Information security

Basic policy on the protection of personal information

Following the basic principles of Japan’s Act on the Protection of Personal Information, we consider the appropriate handling of personal information to be an important management task, and as such, we have established our own basic policy. We determine policies and the in-house organizational structure for the protection of personal information in accordance with this basic policy.

Policy on the Protection of Personal Information
(1) Acquisition

Sumitomo Osaka Cement obtains personal information using legal and fair means.

(2) Use

Sumitomo Osaka Cement shall use personal information within the scope of the purpose of use indicated when the information is obtained wherever necessary for its business operations.

(3) Provision to third-parties

Sumitomo Osaka Cement shall never provide personal information to third parties without the prior consent of the individual, except instances where prescribed by laws and ordinances.

(4) Management

1. Sumitomo Osaka Cement shall manage the personal information in its possession in a secure manner while maintaining its accuracy.
2. Sumitomo Osaka Cement shall take appropriate information security measures to prevent the loss, destruction, modification or divulgation of the personal information in its possession.
3. Sumitomo Osaka Cement shall never divulge personal information caused by taking it offsite or transmitting it.

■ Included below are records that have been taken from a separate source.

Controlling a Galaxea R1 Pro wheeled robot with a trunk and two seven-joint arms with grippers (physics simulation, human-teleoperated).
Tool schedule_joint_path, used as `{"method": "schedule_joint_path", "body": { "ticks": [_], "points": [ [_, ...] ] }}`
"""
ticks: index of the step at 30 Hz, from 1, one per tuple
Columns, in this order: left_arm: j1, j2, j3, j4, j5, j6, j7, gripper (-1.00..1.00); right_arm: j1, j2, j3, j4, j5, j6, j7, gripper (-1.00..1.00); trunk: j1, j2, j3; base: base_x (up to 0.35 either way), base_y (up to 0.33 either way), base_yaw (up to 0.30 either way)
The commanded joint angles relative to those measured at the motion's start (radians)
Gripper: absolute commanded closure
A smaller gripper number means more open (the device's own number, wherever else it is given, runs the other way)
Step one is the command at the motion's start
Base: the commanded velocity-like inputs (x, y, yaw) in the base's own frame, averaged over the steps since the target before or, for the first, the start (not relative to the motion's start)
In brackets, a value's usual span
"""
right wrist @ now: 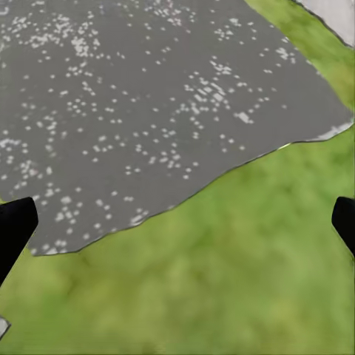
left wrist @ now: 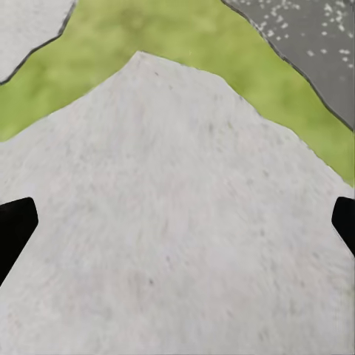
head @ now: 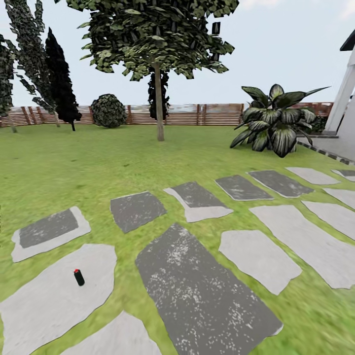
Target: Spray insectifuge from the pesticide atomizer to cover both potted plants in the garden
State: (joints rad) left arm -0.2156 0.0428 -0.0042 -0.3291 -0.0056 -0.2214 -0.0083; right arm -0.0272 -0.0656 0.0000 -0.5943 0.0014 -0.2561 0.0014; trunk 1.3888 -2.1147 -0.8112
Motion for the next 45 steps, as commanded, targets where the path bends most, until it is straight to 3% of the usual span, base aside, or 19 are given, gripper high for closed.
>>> {"method": "schedule_joint_path", "body": {
  "ticks": [1,24,45],
  "points": [
    [-0.001,0.000,0.000,0.001,-0.001,-0.004,-0.001,-1.00,0.000,0.000,0.000,0.001,0.000,-0.003,0.000,-1.00,0.000,0.000,-0.001,0.280,-0.166,0.086],
    [-0.001,0.000,0.000,0.001,-0.001,-0.004,-0.001,-1.00,0.000,0.000,0.000,0.001,0.000,-0.003,0.000,-1.00,0.000,0.000,-0.001,0.279,-0.167,0.021],
    [-0.001,0.000,0.001,0.001,0.002,-0.004,-0.001,-1.00,0.000,0.001,0.000,0.001,0.000,-0.003,0.000,-1.00,0.000,0.000,-0.001,0.245,-0.179,0.255]
  ]
}}
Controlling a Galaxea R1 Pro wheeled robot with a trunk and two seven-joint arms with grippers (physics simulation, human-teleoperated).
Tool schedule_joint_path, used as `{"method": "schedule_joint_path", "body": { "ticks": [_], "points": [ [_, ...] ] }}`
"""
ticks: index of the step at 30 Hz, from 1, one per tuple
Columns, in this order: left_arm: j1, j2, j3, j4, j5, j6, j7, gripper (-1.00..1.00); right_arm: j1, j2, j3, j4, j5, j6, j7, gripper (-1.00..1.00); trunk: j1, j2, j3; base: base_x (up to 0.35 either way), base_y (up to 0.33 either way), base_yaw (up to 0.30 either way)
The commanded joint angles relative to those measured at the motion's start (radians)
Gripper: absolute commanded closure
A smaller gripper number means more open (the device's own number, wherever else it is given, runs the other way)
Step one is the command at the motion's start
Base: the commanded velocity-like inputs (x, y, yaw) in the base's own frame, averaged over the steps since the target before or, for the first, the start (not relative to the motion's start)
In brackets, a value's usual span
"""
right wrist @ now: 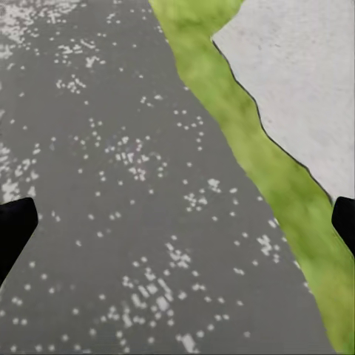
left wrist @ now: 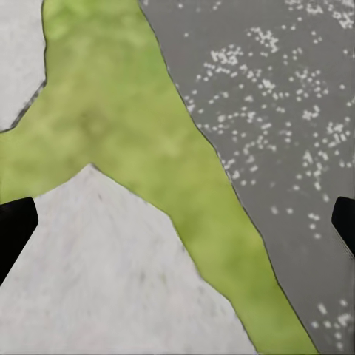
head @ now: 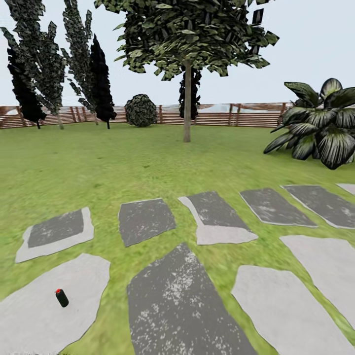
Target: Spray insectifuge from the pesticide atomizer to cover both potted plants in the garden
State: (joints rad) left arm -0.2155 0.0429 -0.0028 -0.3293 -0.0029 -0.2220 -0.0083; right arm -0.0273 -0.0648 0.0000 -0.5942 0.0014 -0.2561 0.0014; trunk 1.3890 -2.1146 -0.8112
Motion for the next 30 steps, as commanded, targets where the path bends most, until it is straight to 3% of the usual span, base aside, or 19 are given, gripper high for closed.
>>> {"method": "schedule_joint_path", "body": {
  "ticks": [1,30],
  "points": [
    [-0.001,0.000,0.000,0.001,0.000,-0.003,-0.001,-1.00,0.000,0.000,0.000,0.001,0.000,-0.003,0.000,-1.00,0.000,0.000,-0.001,0.161,-0.207,0.277],
    [-0.001,0.002,0.001,0.001,0.003,-0.002,-0.001,-1.00,0.000,0.000,0.002,0.001,0.000,-0.003,0.000,-1.00,0.000,0.000,-0.001,0.109,-0.256,0.277]
  ]
}}
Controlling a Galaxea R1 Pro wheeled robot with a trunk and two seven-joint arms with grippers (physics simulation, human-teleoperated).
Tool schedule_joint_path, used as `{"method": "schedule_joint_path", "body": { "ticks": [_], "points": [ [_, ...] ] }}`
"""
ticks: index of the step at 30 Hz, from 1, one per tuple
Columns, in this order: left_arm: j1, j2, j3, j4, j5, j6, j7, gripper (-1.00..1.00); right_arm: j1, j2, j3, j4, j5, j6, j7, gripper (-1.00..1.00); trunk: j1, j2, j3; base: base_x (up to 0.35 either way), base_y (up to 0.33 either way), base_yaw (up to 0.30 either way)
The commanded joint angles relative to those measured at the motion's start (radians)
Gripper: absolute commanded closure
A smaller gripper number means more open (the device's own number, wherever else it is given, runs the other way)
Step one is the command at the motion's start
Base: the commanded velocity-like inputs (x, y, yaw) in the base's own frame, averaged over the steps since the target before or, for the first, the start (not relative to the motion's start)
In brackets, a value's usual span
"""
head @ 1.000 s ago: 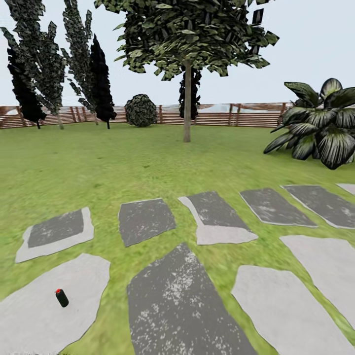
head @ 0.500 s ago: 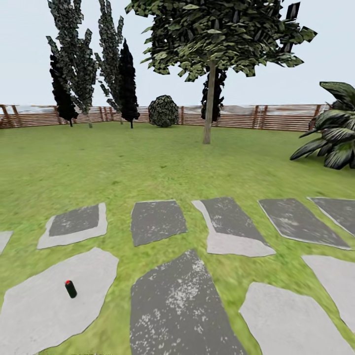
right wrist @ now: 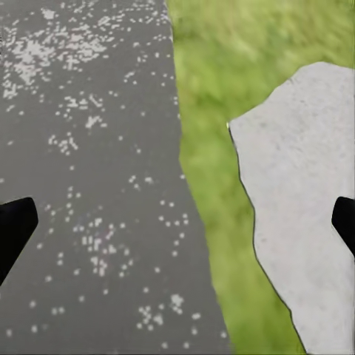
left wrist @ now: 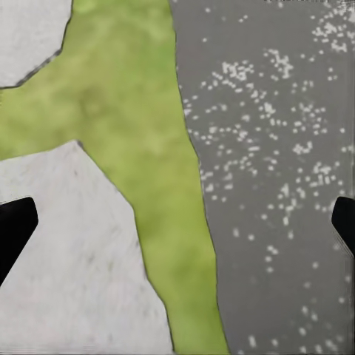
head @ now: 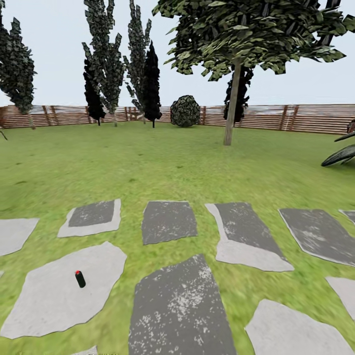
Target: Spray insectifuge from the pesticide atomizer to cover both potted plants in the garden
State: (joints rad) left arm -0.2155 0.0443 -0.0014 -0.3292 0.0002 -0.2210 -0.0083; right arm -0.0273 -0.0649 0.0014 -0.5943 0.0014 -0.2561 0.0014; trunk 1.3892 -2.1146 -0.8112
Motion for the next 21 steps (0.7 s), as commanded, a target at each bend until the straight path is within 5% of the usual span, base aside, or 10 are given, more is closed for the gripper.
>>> {"method": "schedule_joint_path", "body": {
  "ticks": [1,21],
  "points": [
    [-0.001,0.000,0.000,0.001,0.000,-0.003,-0.001,-1.00,0.000,0.000,0.000,0.001,0.001,-0.003,0.000,-1.00,0.000,0.000,-0.001,0.084,-0.262,0.277],
    [-0.001,0.000,0.000,0.001,0.001,-0.004,-0.001,-1.00,0.000,0.000,0.000,0.001,0.001,-0.003,0.000,-1.00,0.000,0.000,-0.001,0.085,-0.267,0.277]
  ]
}}
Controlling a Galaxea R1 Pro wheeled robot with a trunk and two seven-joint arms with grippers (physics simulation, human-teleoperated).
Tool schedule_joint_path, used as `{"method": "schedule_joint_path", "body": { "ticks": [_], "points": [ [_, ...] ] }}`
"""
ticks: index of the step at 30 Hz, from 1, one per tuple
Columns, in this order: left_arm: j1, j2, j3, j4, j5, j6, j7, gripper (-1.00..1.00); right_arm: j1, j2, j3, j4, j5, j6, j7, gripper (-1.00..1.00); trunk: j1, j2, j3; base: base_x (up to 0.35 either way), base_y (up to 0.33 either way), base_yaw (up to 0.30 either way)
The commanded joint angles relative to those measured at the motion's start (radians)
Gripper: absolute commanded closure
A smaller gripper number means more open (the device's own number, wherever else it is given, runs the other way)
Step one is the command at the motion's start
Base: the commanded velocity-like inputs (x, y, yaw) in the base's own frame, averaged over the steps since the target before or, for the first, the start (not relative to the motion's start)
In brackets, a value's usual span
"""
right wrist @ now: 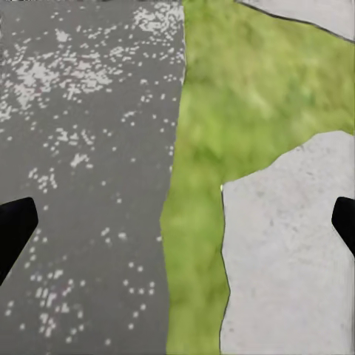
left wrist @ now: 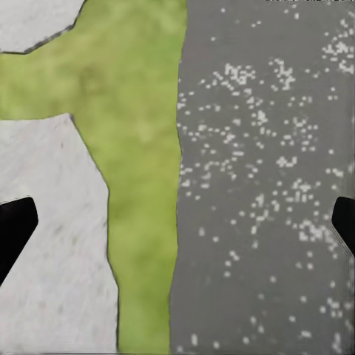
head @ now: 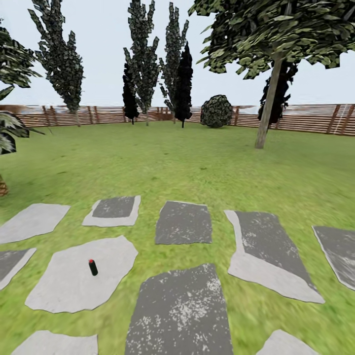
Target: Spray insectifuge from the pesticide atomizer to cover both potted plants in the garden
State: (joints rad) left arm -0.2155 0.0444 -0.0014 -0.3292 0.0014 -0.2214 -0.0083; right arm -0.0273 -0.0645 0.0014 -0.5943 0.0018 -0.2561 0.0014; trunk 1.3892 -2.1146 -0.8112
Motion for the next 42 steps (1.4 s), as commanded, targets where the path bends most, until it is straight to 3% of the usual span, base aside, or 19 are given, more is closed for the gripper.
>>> {"method": "schedule_joint_path", "body": {
  "ticks": [1,34,42],
  "points": [
    [-0.001,0.000,0.000,0.001,0.000,-0.003,-0.001,-1.00,0.000,0.000,0.000,0.001,0.000,-0.003,0.000,-1.00,0.000,0.000,-0.001,0.088,-0.268,0.277],
    [-0.001,0.000,0.000,0.001,0.000,-0.004,-0.001,-1.00,0.000,0.001,-0.001,0.000,-0.001,-0.002,-0.008,-1.00,0.000,0.000,-0.002,0.110,-0.227,0.278],
    [-0.001,0.000,0.000,0.001,0.000,-0.004,-0.001,-1.00,0.000,0.018,-0.001,0.001,0.001,-0.002,-0.007,-1.00,0.000,0.000,-0.005,0.056,-0.035,0.276]
  ]
}}
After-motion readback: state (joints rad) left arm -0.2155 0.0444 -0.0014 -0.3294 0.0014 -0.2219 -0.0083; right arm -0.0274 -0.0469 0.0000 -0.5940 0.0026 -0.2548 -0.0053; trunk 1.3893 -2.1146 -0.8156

(5) Disclosure, revision, suspension of use, and deletion, etc.

Sumitomo Osaka Cement shall respond promptly when an individual requests that his/her own personal information in the company’s possession be disclosed, revised, suspended from being used, or deleted.

Organizational structure for protecting personal information
(1) Personal Information Protection Manager

Sumitomo Osaka Cement shall appoint a Personal Information Protection Manager who will promote and ensure thorough protection of personal information.

(2) Making it known to all executives and employees

Sumitomo Osaka Cement shall make the protection and appropriate handling of personal information known to all executives and employees.

(3) Establishment of regulations, etc.

Sumitomo Osaka Cement, in order to implement this policy, shall establish company regulations on the protection of personal information and ensure that all of its executives and employees are familiar with and execute the regulations to promote the protection of personal information.